PROBLEM TO SOLVE: Repeat exactly the lines below that lie between the line with "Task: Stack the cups" and the line with "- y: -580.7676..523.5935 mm", counting both of those lines as part of the answer.
(INFORMATION begins)
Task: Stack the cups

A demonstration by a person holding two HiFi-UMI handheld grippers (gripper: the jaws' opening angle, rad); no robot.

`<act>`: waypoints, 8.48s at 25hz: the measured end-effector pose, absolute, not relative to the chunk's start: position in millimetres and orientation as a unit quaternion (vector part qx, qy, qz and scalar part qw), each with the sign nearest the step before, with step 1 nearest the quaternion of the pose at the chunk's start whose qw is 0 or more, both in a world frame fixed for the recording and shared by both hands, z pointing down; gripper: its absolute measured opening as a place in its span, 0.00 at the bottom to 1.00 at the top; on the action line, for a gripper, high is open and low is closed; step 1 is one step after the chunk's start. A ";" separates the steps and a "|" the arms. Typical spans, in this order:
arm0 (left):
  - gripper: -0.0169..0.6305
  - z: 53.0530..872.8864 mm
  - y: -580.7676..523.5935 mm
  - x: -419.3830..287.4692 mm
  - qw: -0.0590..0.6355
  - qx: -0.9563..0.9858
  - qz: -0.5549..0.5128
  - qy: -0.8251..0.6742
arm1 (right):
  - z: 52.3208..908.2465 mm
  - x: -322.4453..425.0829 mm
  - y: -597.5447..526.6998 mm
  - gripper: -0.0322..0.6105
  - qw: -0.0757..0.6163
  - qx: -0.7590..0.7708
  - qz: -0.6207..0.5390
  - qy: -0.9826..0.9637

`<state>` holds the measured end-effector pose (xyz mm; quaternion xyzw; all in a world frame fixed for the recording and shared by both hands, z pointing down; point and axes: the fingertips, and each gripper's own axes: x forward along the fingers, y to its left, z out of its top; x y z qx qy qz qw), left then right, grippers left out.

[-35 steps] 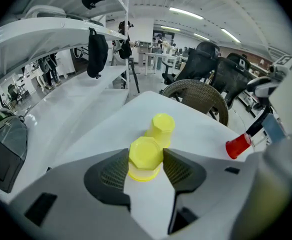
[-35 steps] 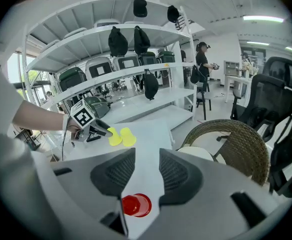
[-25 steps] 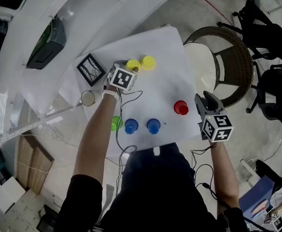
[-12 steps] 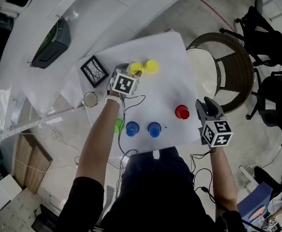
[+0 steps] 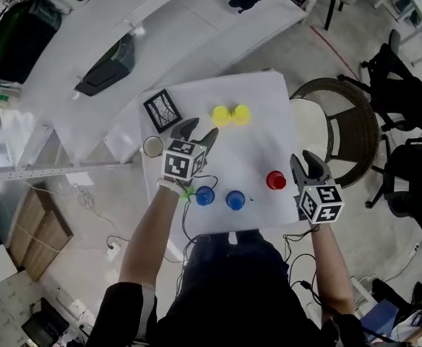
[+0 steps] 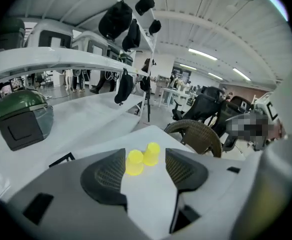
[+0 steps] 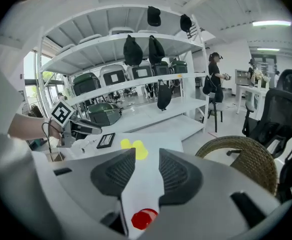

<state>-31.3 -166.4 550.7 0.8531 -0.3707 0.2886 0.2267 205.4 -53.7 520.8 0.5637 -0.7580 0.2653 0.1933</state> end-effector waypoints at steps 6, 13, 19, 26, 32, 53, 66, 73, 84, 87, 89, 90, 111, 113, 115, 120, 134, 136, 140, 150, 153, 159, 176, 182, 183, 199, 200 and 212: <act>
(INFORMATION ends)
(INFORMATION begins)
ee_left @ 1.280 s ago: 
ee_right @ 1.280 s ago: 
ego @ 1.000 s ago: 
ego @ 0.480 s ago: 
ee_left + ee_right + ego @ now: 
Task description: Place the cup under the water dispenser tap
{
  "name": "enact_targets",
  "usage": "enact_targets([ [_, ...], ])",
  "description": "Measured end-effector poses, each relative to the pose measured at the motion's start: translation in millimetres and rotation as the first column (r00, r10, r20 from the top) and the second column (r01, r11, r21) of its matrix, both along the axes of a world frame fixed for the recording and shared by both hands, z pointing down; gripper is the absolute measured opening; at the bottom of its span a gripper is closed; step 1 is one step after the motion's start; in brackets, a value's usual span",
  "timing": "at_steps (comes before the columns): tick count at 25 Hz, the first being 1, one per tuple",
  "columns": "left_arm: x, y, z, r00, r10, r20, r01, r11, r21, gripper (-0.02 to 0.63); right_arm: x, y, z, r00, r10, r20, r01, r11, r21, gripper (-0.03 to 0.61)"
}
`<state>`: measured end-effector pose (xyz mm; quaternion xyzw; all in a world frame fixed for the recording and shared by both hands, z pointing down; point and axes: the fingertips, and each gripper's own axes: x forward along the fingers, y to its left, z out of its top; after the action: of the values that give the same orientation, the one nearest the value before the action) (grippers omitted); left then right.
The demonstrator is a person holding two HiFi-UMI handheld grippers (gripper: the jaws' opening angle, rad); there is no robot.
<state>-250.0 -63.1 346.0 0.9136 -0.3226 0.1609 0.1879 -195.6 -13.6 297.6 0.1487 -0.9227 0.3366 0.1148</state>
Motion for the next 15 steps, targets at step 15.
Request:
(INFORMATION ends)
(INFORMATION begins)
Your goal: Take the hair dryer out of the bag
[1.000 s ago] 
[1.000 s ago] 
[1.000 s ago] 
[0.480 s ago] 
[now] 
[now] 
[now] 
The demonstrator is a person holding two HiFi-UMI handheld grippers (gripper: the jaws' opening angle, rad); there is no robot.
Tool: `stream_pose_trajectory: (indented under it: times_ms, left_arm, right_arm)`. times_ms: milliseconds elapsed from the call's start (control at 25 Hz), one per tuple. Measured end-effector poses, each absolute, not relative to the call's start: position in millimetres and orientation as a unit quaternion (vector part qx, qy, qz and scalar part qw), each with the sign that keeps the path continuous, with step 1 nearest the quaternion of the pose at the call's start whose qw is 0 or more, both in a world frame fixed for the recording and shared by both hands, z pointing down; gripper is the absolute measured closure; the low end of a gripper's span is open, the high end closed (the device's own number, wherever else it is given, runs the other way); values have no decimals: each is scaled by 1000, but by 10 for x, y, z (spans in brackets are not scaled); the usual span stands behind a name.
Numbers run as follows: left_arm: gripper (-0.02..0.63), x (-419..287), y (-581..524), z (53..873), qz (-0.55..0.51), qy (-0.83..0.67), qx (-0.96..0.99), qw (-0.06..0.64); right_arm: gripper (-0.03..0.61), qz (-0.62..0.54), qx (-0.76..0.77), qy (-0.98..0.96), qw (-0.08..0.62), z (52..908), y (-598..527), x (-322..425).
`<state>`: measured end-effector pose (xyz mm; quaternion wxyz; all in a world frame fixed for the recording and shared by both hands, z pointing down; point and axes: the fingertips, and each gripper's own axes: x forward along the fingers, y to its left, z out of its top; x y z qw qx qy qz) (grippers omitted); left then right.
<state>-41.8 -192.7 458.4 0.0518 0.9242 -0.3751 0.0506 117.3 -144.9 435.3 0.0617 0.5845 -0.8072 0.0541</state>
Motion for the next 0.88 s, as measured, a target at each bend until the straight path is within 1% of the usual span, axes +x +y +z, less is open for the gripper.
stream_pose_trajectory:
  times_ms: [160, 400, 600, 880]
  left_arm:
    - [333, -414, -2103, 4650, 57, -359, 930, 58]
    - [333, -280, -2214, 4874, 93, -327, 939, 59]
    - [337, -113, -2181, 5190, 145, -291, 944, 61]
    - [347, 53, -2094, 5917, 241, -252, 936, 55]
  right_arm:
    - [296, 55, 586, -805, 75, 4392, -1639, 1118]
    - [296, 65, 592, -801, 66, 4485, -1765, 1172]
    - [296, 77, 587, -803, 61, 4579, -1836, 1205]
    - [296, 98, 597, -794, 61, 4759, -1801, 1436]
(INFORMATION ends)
COMPLETED TASK:
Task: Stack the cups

A demonstration by a person holding two HiFi-UMI handheld grippers (gripper: the jaws' opening angle, rad); no robot.

`<act>`: waypoints, 8.48s at 25hz: the measured end-effector pose, absolute, not relative to the chunk's start: position in millimetres and orientation as a unit quaternion (vector part qx, qy, qz and scalar part qw), each with the sign nearest the step before, with step 1 nearest the quaternion of the pose at the chunk's start whose qw is 0 or more, both in a world frame fixed for the recording and shared by both hands, z pointing down; gripper: its absolute measured opening as a place in its span, 0.00 at the bottom to 1.00 at the top; on the action line, for a gripper, high is open and low is closed; step 1 is one step after the chunk's start. A ";" separates the steps and a "|" the arms. Typical spans, in this order:
arm0 (left):
  - gripper: -0.0169..0.6305
  - z: 53.0530..872.8864 mm
  - y: -580.7676..523.5935 mm

This completes the requested output.